Unfortunately, today most Muslims, and especially women, are ill informed or have very rudimentary knowledge of their faith and can easily fall prey to spiritual parasites. These parasites need to be fumigated and our scholars alone can clean up this mess by challenging these warped understandings and interpretations. They must challenge these spiritual oppressors to public debates and defeat them in the public square to help release the hold these oppressors have on the innocent populace. Our sisters must believe that they are entitled to the same human rights as men. They must rise on the shoulders of our scholars, since there is nothing more empowering than the knowledge that one is in the right and that one's oppressors are ignorant and despised by Allah. "And for women are rights over men similar to those of men over women" (Qur'an 2:228).

The decline of Muslim societies is closely connected to the decline of the rights, status and security of women. When our mothers are mistreated and we rationalize it, we give rise to a generation of traumatized children. When our sisters are unsafe at the hands of their brothers and the law looks the other way, we give rise to a warped pathology of gender apartheid. When our women are abused by their husbands and no one speaks up, we foster resentment against the faith.

"And as for the believers, both men and women, they are helping friends of each other, they enjoin the doing of what is good and just and forbid what is evil and unjust..." (Q 9-71). If there was ever a time for such a group of men and women to rise and reform and reclaim Muslim societies in the true spirit of Islamic justice and equity, it is now.

Perhaps some may consider me naïve to think that the sheer power of knowledge and the spoken and written word can turn the tide on this brazen attack on our sisters and keep us from drowning in their blood and their tears. I, however, rely only on the Creator for this inspiration for the first word revealed in the Qur'an was "Iqra" (Read). And this word changed the world, brought a society steeped in the darkness of ignorance into the light of knowledge.

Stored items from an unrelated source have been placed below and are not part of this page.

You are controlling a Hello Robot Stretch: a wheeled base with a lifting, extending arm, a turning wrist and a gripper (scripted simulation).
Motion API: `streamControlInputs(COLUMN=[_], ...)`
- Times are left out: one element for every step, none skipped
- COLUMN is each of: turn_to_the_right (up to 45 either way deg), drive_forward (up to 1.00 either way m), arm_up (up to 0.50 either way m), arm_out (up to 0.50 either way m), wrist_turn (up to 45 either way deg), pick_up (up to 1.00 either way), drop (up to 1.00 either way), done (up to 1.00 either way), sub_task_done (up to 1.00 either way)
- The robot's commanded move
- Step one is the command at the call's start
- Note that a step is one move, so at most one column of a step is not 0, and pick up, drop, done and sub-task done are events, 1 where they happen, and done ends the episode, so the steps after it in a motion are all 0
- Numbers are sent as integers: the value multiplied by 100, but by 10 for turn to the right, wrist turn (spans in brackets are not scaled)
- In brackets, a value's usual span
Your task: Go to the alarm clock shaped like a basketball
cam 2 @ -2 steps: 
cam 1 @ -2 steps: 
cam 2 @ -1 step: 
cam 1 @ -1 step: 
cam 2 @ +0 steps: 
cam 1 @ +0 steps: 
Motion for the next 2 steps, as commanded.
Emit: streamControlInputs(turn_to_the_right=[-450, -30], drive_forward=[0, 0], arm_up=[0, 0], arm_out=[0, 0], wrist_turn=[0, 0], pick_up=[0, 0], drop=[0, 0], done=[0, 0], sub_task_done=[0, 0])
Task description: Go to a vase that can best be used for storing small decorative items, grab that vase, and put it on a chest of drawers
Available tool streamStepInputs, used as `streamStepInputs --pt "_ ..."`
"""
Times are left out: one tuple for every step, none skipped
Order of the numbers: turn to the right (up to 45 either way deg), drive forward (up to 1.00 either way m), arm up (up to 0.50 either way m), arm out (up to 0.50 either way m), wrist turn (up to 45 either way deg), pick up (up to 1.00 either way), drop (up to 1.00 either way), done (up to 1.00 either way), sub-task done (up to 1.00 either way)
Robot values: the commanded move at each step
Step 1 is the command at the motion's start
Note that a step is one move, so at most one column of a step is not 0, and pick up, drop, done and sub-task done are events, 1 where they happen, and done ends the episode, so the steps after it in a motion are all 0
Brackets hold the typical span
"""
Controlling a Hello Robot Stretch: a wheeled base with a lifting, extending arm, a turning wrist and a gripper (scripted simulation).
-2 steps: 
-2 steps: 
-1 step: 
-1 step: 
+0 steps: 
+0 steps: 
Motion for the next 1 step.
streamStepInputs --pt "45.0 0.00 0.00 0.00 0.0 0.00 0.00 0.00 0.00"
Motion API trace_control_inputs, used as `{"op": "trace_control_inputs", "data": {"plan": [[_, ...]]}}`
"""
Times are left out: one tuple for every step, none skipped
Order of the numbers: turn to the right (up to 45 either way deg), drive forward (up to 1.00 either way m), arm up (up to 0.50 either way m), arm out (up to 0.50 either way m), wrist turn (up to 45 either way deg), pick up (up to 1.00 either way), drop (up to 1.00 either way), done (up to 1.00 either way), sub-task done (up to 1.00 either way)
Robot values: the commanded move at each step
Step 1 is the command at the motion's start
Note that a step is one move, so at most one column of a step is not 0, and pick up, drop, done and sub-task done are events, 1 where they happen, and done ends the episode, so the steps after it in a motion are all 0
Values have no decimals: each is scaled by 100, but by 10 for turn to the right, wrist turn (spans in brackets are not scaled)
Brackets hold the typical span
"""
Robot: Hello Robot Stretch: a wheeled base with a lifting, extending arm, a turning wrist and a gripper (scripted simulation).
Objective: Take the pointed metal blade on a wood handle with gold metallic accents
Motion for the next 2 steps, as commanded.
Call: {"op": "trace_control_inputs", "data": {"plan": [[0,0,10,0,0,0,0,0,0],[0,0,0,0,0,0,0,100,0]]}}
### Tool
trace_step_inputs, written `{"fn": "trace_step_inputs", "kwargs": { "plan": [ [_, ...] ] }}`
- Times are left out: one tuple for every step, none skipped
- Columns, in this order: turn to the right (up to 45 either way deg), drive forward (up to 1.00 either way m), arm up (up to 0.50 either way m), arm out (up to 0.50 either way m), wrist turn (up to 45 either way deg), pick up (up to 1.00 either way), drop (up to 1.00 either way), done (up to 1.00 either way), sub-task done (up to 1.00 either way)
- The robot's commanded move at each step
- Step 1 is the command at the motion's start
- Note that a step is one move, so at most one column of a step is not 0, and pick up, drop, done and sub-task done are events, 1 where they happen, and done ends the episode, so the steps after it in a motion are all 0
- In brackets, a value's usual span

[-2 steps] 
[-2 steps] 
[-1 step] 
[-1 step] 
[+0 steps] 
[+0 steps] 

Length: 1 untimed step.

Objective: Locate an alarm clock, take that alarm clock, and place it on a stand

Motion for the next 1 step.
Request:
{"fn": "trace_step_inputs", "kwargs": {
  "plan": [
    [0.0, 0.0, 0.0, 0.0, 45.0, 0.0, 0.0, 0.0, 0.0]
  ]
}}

This word changed a society that dehumanized women to cherish women as mohshinas (fortress of goodness).

Surely the cries of these sisters should override any concerns we may have of the Islamophobes -- that if we speak up and expose our wounds they will vilify Islam. These hate mongers from within and without are but a distraction. Don't let them get in the way of what we need to do and that is to rid our societies, communities and nations of the cancer of misogyny -- the most hated form of discrimination in Islam.

Shahina Siddiqui of Winnipeg is president of the Islamic Social Services Association of Canada.